-------- Provided data --------

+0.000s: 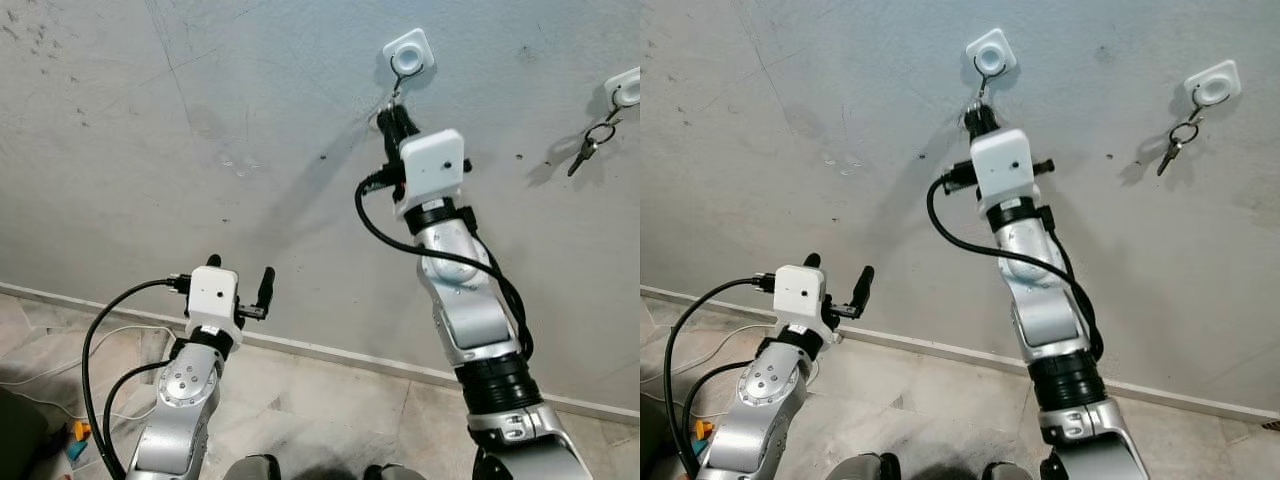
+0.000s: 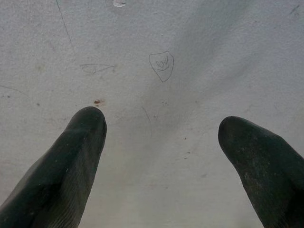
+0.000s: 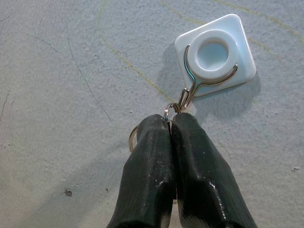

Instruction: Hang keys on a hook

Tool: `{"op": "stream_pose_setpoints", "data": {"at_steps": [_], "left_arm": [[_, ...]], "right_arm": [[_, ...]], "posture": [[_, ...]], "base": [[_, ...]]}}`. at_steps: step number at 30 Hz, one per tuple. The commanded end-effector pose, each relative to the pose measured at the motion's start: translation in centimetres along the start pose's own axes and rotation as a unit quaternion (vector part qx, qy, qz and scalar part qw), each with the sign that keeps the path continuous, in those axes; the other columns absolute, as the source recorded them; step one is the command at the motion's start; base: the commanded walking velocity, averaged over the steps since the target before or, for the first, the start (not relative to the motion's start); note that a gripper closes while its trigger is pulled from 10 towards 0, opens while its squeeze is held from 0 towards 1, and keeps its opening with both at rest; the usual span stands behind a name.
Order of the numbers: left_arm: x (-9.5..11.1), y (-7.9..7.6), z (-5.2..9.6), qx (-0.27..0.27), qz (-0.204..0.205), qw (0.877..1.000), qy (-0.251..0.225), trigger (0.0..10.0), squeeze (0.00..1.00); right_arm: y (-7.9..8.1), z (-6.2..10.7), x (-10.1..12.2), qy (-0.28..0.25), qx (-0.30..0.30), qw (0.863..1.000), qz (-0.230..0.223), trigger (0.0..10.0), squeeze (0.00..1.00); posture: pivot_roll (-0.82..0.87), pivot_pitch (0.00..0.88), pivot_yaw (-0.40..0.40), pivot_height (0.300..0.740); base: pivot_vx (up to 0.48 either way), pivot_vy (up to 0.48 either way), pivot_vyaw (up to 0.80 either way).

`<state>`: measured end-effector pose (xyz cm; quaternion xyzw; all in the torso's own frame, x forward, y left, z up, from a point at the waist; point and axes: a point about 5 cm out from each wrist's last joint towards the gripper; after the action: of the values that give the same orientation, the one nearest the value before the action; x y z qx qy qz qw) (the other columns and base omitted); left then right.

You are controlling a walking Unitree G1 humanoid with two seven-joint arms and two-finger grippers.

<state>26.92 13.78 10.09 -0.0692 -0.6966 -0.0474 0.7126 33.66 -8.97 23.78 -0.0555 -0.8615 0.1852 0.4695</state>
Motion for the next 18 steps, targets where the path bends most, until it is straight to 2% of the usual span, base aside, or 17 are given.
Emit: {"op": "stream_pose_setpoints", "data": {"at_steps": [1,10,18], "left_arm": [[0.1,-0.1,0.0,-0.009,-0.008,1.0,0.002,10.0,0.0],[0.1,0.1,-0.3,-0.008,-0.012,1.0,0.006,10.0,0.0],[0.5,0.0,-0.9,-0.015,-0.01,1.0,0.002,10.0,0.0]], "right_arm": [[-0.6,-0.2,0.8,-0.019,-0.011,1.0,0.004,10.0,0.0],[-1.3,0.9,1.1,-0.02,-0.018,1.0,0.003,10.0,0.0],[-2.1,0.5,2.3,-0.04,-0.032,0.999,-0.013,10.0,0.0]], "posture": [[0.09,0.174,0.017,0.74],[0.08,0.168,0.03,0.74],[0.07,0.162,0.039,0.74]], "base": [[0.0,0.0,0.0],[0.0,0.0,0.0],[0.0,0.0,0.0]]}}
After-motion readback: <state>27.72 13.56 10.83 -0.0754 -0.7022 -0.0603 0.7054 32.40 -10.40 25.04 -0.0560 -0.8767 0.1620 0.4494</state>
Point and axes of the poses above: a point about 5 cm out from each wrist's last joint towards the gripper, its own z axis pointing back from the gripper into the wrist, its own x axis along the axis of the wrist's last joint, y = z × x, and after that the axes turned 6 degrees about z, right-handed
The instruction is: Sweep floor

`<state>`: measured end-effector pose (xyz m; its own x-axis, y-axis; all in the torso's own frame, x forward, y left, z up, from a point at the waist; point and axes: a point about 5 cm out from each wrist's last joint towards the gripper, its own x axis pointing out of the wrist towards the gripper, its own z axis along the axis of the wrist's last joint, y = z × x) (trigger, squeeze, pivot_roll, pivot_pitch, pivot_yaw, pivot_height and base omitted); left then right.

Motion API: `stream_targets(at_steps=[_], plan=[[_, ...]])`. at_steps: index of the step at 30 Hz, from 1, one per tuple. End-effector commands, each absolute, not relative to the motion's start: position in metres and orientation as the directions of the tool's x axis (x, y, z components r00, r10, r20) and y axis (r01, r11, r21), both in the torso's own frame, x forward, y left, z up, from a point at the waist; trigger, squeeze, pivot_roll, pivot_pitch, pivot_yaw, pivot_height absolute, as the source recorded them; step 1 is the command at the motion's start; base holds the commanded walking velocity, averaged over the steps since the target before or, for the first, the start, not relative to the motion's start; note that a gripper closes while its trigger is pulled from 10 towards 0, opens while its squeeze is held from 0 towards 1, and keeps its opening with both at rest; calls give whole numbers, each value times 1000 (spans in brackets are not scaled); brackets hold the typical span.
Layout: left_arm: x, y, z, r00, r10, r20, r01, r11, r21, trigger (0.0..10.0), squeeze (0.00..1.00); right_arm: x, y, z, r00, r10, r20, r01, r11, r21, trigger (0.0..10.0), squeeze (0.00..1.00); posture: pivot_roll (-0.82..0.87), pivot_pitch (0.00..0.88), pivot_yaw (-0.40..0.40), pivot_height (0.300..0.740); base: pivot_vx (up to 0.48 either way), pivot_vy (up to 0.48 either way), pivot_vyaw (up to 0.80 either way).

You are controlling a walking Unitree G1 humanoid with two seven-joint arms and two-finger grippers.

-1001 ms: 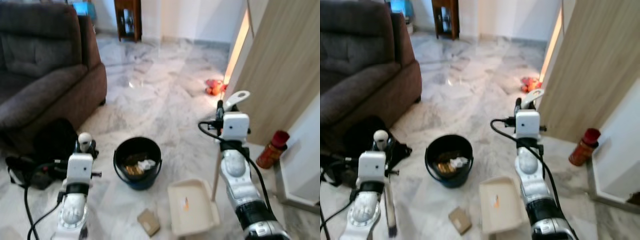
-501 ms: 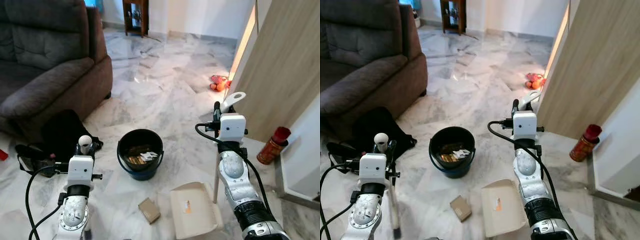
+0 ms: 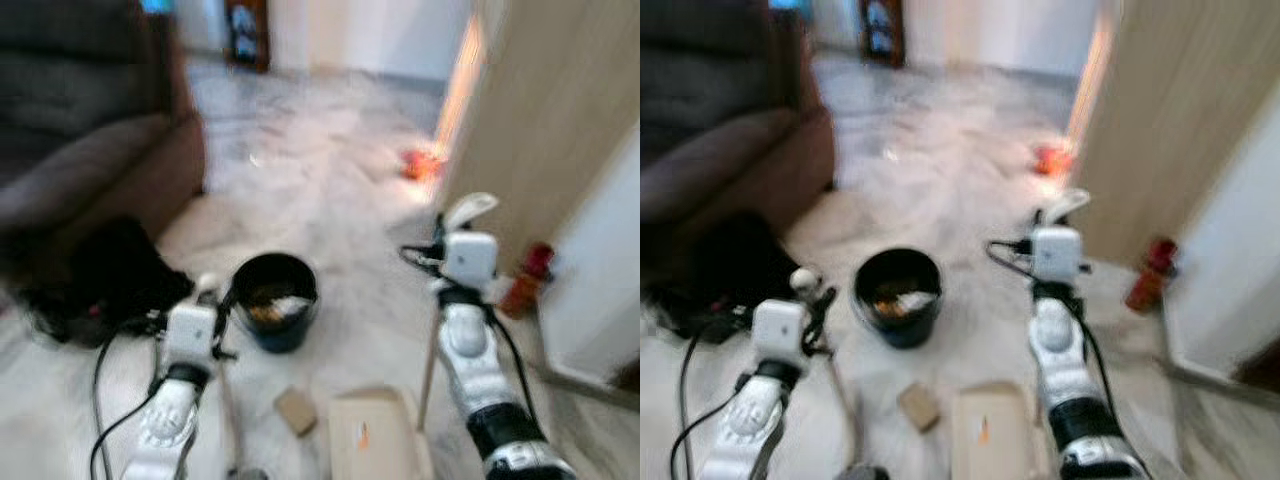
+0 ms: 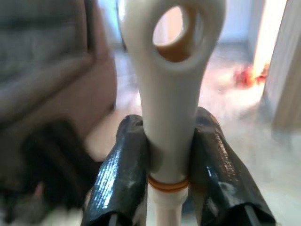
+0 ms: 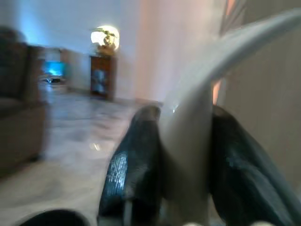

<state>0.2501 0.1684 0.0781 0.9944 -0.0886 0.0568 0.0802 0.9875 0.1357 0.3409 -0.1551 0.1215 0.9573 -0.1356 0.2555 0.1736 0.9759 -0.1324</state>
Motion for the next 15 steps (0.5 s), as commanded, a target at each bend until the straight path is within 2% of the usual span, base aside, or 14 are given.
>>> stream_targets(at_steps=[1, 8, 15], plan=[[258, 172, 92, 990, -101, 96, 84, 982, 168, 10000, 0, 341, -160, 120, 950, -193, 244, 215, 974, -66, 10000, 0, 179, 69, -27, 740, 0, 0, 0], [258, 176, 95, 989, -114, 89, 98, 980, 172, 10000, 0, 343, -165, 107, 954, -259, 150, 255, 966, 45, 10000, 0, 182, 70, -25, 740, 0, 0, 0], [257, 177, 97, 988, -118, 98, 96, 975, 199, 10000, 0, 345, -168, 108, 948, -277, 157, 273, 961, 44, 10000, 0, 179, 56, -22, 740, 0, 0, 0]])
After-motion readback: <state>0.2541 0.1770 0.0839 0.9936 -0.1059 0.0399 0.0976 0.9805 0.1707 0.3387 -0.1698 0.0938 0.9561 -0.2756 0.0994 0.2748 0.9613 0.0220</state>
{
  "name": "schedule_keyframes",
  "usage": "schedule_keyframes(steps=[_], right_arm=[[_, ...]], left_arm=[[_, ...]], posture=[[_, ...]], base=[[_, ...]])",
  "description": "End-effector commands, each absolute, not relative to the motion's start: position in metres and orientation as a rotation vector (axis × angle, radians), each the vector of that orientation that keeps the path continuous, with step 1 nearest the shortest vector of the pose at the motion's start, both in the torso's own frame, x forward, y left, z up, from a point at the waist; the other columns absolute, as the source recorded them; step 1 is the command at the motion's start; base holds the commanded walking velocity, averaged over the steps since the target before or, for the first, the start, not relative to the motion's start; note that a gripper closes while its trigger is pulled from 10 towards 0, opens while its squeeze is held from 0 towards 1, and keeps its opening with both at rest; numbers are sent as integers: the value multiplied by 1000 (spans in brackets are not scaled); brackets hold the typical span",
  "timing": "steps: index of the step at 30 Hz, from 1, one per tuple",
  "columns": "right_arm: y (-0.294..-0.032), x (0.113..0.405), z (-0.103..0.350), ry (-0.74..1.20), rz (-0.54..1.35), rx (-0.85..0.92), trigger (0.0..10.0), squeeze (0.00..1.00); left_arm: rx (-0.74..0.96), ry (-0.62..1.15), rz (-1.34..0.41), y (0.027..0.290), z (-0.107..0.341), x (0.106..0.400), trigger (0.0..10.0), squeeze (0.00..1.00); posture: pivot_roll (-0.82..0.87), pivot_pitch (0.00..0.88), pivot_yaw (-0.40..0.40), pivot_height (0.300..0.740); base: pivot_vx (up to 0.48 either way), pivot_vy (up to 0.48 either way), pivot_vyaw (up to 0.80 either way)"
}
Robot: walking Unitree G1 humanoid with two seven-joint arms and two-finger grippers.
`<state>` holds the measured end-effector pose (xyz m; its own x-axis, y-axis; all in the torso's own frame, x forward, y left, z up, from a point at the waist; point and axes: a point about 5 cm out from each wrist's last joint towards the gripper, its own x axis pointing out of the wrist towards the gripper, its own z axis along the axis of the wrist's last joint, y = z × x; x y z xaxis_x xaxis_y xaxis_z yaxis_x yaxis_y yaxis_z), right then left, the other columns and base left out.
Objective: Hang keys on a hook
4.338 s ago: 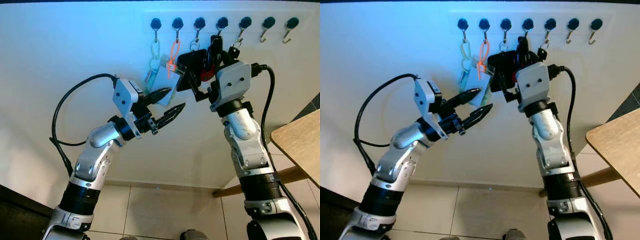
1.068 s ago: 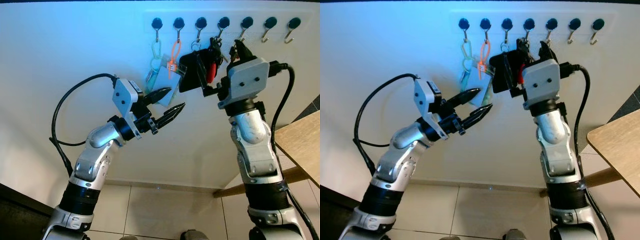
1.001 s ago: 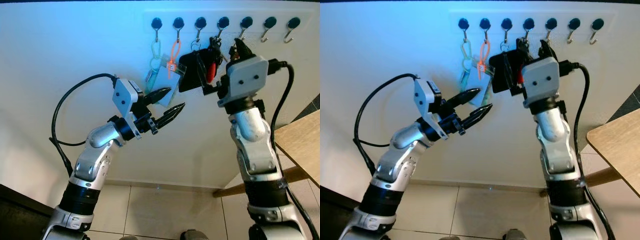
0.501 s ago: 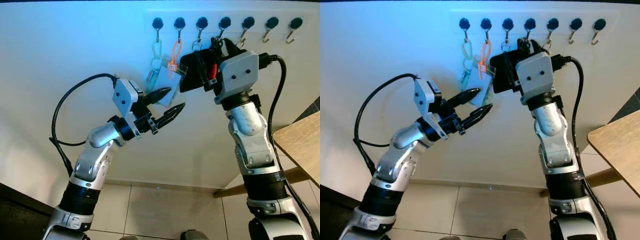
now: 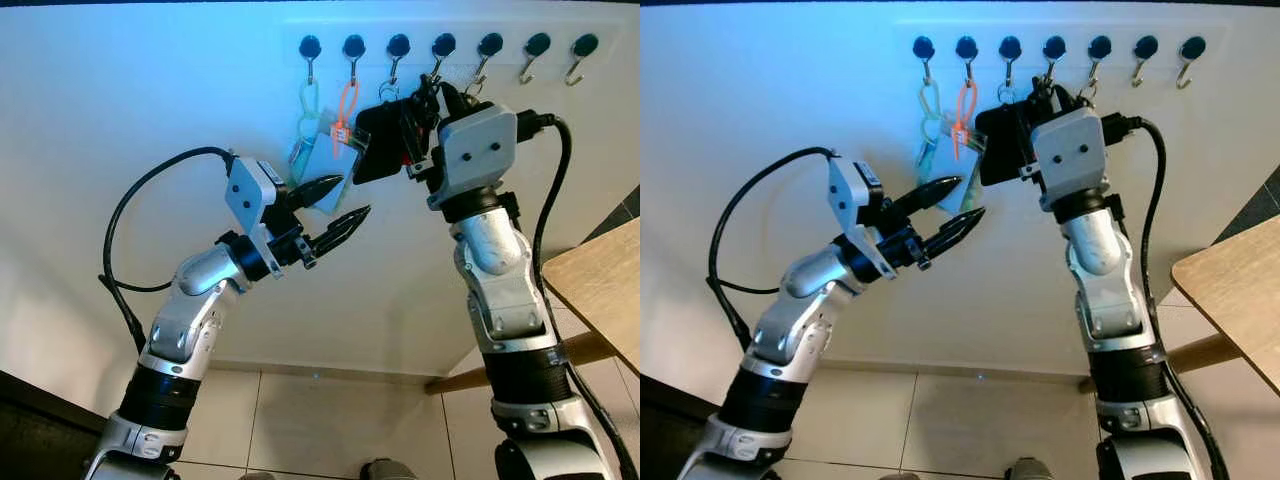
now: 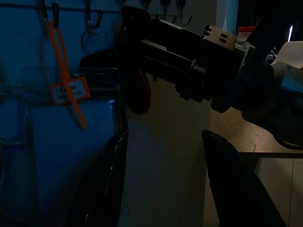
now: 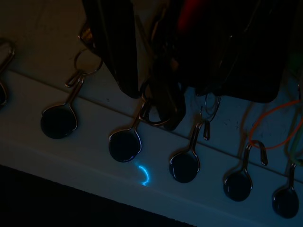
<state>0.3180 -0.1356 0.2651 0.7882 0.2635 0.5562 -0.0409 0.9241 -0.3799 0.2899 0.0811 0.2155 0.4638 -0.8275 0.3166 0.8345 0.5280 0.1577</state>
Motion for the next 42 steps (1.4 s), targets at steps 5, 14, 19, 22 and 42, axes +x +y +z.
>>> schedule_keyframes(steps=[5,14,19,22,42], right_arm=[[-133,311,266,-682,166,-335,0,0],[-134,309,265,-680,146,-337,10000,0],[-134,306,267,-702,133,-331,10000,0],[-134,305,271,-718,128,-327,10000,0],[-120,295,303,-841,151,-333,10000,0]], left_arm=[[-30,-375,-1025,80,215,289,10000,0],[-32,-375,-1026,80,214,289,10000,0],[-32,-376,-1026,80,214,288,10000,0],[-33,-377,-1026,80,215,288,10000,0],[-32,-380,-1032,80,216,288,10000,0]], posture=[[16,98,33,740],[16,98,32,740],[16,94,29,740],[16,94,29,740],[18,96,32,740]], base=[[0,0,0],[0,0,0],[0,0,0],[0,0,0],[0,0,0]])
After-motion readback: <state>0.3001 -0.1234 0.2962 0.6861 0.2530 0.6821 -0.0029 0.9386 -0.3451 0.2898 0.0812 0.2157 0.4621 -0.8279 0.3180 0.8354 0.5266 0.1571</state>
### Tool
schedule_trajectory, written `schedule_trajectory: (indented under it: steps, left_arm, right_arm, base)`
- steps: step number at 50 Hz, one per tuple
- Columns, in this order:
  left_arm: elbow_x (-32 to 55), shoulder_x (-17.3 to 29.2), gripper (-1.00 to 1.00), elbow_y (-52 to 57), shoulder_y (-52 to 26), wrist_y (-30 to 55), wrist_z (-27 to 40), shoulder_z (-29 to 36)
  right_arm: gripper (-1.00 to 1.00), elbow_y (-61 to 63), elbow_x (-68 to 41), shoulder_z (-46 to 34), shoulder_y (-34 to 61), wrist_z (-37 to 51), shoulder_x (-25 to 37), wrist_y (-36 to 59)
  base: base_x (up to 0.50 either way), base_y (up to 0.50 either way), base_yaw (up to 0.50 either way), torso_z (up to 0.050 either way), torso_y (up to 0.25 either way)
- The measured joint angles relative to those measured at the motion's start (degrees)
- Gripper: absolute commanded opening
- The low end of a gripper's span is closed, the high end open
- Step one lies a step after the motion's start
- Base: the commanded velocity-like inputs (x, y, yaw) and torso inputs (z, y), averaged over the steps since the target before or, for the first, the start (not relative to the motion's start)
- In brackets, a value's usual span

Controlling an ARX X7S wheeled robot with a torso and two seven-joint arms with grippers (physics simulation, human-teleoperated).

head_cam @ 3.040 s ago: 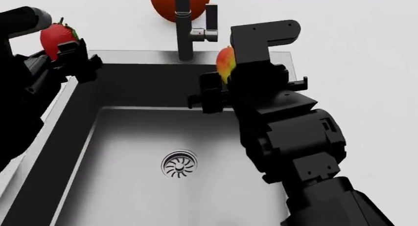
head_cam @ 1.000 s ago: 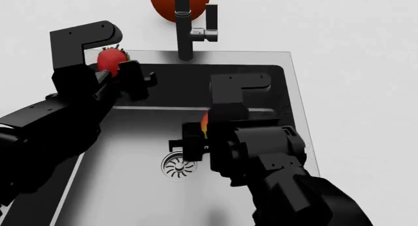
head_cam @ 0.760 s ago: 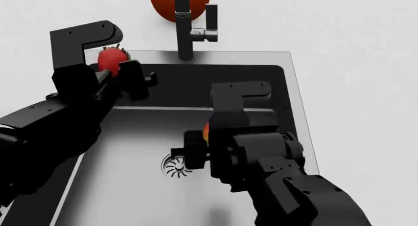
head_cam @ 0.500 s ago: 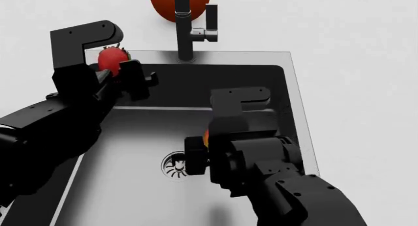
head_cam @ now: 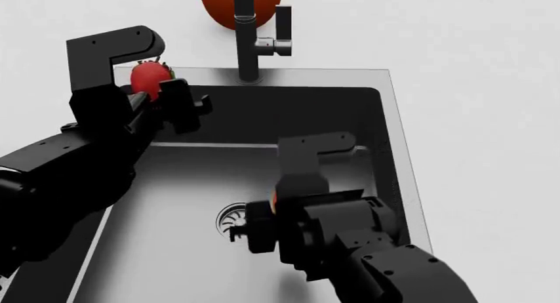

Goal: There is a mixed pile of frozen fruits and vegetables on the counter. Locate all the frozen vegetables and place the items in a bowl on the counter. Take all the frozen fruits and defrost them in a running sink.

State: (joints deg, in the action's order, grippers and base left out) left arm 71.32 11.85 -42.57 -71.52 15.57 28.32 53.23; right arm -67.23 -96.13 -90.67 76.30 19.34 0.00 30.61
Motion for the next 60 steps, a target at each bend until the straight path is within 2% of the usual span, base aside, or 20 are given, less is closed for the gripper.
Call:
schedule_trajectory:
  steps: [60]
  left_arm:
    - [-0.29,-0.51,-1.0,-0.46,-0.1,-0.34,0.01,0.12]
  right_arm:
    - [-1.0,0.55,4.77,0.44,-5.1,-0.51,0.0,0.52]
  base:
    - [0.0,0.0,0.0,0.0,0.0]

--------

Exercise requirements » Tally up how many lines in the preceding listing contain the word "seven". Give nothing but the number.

Problem solution » 4